Action item
Write out the stretch of lines below that begins at the line with "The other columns" and ends at the line with "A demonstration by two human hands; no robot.", including both, exactly as given and nothing more.

Input
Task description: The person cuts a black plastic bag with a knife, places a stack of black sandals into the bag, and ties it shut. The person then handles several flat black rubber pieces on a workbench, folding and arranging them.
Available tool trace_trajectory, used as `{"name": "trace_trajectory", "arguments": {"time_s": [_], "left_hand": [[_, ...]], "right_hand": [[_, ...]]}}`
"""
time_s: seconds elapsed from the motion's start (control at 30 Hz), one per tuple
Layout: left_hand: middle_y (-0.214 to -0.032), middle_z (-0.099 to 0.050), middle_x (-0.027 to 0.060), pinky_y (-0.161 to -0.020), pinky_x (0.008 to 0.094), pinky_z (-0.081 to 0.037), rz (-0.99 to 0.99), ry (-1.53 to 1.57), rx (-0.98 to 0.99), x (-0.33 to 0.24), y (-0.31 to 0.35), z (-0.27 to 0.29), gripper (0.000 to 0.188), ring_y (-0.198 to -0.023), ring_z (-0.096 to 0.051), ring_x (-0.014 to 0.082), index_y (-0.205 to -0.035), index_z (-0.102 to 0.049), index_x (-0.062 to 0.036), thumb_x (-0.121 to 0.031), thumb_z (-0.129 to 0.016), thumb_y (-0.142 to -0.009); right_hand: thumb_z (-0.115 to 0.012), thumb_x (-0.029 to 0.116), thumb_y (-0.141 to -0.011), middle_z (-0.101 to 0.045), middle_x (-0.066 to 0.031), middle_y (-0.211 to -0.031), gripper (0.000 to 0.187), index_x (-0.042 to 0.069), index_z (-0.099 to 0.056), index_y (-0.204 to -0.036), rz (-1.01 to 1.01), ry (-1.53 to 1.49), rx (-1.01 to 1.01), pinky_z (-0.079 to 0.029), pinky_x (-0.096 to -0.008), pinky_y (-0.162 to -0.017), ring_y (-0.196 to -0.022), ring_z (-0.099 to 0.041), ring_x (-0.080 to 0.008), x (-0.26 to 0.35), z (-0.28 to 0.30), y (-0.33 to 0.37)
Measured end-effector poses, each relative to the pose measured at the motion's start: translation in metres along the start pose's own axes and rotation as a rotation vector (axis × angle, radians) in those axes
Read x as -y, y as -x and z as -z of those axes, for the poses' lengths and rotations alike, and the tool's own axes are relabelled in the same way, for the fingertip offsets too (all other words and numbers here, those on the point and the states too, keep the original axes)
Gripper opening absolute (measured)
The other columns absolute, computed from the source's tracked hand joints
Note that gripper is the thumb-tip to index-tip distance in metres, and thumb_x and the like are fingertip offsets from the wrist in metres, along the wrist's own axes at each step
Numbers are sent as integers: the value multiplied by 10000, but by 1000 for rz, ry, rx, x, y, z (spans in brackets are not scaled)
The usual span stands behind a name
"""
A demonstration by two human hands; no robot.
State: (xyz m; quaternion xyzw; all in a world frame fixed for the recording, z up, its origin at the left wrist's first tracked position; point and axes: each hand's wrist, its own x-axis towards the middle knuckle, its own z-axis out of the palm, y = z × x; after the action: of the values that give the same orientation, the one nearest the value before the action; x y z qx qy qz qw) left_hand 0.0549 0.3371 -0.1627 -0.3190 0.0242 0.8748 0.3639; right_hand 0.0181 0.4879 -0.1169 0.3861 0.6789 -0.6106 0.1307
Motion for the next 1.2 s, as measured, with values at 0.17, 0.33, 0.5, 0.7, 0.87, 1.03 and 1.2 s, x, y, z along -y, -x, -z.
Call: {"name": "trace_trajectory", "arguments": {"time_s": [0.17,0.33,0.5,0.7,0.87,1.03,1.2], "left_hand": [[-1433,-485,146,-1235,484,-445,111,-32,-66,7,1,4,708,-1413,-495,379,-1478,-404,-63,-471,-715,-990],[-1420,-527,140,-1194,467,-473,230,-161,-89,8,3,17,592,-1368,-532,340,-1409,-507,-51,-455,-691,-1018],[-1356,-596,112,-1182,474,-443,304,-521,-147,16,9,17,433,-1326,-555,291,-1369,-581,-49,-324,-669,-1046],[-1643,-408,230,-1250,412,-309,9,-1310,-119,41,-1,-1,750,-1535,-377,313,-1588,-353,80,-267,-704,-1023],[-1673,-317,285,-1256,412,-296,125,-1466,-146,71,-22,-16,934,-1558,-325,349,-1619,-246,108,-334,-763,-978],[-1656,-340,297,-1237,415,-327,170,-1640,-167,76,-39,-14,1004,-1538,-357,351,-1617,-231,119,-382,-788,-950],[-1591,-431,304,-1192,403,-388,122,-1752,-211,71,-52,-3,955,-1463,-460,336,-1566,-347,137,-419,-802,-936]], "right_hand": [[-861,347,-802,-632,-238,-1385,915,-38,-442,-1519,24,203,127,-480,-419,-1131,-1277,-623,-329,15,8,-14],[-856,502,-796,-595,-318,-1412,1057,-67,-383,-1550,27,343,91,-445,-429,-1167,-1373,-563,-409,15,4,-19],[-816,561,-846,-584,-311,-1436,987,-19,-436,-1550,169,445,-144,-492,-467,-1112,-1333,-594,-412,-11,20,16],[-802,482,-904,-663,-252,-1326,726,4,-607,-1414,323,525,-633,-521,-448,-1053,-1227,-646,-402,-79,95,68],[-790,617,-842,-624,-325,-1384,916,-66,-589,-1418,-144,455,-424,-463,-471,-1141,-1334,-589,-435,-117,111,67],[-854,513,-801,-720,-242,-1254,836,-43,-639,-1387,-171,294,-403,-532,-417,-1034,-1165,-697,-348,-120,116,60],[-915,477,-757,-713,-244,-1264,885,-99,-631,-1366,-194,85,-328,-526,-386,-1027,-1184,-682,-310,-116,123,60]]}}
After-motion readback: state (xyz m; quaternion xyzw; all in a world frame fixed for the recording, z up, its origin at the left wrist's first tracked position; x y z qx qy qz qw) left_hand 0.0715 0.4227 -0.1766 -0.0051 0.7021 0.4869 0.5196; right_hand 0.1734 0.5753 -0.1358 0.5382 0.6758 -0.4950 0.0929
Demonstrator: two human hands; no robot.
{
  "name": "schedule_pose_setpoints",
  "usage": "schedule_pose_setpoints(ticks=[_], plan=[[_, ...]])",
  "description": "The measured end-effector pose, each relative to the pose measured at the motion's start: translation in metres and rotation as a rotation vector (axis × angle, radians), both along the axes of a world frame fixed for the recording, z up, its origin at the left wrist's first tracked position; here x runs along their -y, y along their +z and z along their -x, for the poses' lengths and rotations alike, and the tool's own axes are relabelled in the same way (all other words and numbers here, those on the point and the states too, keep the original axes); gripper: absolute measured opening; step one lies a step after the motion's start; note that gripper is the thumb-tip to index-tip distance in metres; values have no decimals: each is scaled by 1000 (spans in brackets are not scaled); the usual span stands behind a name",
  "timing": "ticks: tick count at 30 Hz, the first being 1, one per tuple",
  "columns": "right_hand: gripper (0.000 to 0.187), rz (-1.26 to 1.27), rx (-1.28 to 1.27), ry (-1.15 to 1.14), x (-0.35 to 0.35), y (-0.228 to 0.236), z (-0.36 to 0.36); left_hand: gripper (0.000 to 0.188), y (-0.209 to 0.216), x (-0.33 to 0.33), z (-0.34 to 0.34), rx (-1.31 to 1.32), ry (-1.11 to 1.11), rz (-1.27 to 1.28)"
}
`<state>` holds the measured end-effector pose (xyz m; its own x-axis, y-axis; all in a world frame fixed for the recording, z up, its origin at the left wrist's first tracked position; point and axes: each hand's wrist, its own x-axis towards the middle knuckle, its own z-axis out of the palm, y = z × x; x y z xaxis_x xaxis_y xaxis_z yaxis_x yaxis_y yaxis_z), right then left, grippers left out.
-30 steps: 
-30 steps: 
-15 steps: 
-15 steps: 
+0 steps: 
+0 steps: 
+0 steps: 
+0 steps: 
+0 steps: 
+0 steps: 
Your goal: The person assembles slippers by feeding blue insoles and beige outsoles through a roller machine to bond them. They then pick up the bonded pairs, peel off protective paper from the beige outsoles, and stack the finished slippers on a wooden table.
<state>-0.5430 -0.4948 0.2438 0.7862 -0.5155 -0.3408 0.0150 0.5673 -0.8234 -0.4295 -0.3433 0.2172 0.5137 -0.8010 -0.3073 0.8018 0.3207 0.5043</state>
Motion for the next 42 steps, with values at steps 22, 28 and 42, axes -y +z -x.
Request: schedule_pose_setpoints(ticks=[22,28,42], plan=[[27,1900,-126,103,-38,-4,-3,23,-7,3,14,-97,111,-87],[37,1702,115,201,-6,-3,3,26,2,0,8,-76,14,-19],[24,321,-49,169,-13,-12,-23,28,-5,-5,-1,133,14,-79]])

Exercise output
The other columns absolute, computed from the source's tracked hand joints
Note that gripper is the thumb-tip to index-tip distance in metres, and thumb_x and the like are fingertip offsets from the wrist in metres, along the wrist's own axes at each step
Numbers are sent as integers: the value multiplied by 10000, but by 1000 for rz, ry, rx, x, y, z (spans in brackets are not scaled)
The usual span stands behind a name
"""
A demonstration by two human hands; no robot.

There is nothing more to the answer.